South Korean president Moon Jae-in was reportedly briefed by his Defence Ministry over the re-jigged blueprint after he instructed officials to put an offensive military plan into place.

They discussed their revised strategy just a day before Pyongyang fired a ballistic missile over Japan on Tuesday, with Donald Trump later saying “all options are now on the table”.

Mr Moon said South Korea's military should be ready to "quickly switch to an offensive posture in case North Korea stages a provocation that crosses the line or attacks the capital region", the Chosun Ilbo newspaper reported.

It comes amid joint military drills this week by both Seoul and Washington that the authorities tout as defensive exercises in the event of a strike by North Korea.

The Ulchi-Freedom Guardian is an annual operation which previously involved training for land and sea missions.

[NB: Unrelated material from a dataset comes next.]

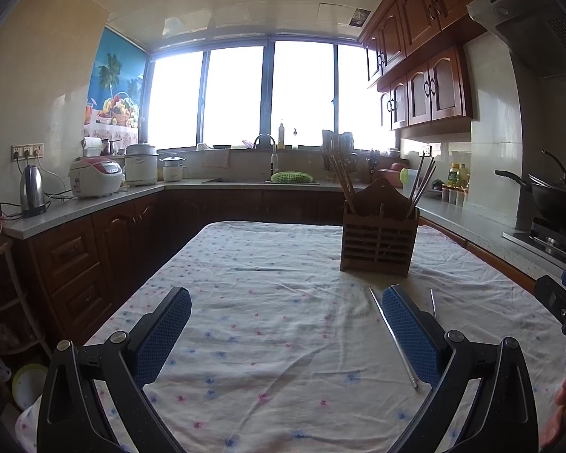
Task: Organize utensils
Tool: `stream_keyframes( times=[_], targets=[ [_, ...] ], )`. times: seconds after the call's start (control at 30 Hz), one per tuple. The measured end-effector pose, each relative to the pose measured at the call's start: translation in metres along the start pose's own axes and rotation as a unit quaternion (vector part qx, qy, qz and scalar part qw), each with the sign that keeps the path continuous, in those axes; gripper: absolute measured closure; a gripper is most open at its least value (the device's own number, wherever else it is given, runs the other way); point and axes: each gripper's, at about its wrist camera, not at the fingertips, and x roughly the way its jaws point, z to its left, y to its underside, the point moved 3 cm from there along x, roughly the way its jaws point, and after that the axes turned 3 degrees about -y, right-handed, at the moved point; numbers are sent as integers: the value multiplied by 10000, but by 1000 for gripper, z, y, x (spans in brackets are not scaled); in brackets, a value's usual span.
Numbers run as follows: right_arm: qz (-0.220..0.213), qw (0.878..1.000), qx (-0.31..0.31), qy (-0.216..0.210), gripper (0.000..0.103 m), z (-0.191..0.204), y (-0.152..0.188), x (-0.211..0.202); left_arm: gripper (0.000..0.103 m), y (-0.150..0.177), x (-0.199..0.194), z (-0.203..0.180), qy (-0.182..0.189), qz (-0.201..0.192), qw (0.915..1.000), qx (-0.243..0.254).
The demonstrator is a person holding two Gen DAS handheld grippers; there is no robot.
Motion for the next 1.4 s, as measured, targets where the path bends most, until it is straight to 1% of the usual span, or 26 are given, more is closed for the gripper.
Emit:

About 17,500 US troops are taking part in the current drill, according to Seoul's defence ministry.

But the so-called defensive exercises are described by analysts as "decapitation missions" to target Kim, with some saying they believe that if the leader is assassinated or captured his armed forces could surrender.

The claims the training missions are offensive in nature rather than reactionary have picked up pace since members of the US Navy's Seal Team Six took part in separate exercises with South Korean special forces in March.

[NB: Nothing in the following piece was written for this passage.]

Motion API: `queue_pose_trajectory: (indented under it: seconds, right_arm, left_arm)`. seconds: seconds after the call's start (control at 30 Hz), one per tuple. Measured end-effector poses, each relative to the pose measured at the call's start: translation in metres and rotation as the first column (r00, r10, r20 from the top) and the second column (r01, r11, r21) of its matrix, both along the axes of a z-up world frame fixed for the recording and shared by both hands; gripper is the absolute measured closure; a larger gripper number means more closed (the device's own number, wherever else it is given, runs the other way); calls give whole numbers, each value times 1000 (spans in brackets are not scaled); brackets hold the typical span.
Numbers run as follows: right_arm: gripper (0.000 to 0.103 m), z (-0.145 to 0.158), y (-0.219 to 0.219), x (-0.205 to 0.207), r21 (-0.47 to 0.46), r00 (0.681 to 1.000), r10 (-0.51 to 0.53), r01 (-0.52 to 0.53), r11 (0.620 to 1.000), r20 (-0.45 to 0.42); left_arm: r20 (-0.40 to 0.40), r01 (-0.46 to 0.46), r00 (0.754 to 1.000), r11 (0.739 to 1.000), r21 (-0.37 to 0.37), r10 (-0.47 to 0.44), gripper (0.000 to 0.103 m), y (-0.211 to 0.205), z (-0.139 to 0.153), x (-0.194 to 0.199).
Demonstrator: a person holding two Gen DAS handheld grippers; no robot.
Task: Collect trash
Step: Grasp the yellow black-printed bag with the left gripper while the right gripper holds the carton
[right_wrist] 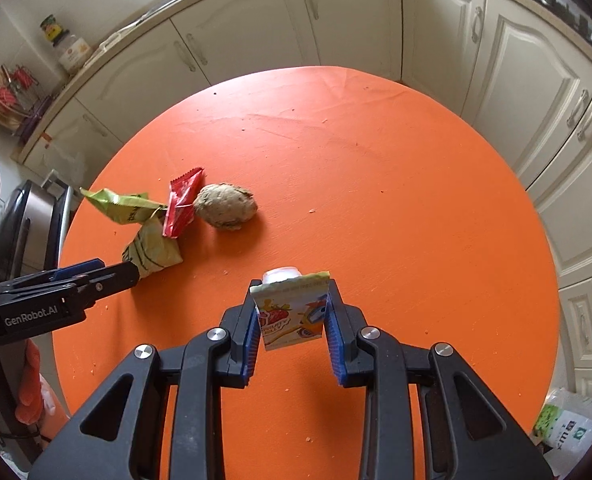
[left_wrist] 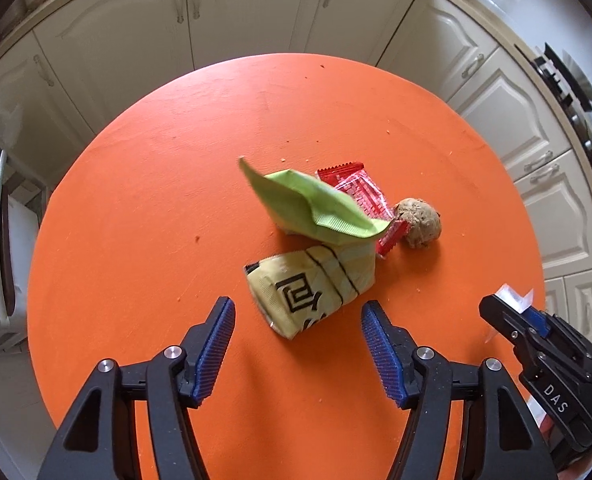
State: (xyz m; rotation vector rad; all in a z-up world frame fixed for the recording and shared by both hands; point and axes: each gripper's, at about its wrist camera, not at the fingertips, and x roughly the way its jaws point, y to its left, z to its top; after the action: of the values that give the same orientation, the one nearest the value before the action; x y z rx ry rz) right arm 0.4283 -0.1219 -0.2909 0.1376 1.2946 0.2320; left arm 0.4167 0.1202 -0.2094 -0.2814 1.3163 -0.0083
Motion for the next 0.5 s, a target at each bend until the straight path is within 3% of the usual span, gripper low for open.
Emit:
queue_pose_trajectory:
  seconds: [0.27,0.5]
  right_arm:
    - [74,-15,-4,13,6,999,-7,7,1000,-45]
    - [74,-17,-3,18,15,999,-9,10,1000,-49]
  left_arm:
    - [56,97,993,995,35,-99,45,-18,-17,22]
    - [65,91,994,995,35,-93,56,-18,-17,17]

They came as a South Korean lawmaker said Kim lived in fear of being assassinated in a strike by the highly trained soldiers.

Lee Cheol-woo, chairman of the South Korean parliament's intelligence committee, made the claim based on reports from the country's intelligence agency.

“Kim is engrossed with collecting information about the ‘decapitation operation’ through his intelligence agencies,” Mr Lee said following a briefing last week.

"Kim has taken to travelling at dawn and switches between different subordinates' cars instead of always travelling in his own Mercedes-Benz."

The suspected “decapitation plan” to target the dictator and his senior deputies first came to light when Washington and Seoul started their joint training drills in 2015 in exercises named as “Operation Plan 5015”.

Research group the Brookings Institute said the plan "envisions limited warfare with an emphasis on preemptive strikes on strategic targets in North Korea and 'decapitation raids' to exterminate North Korean leaders."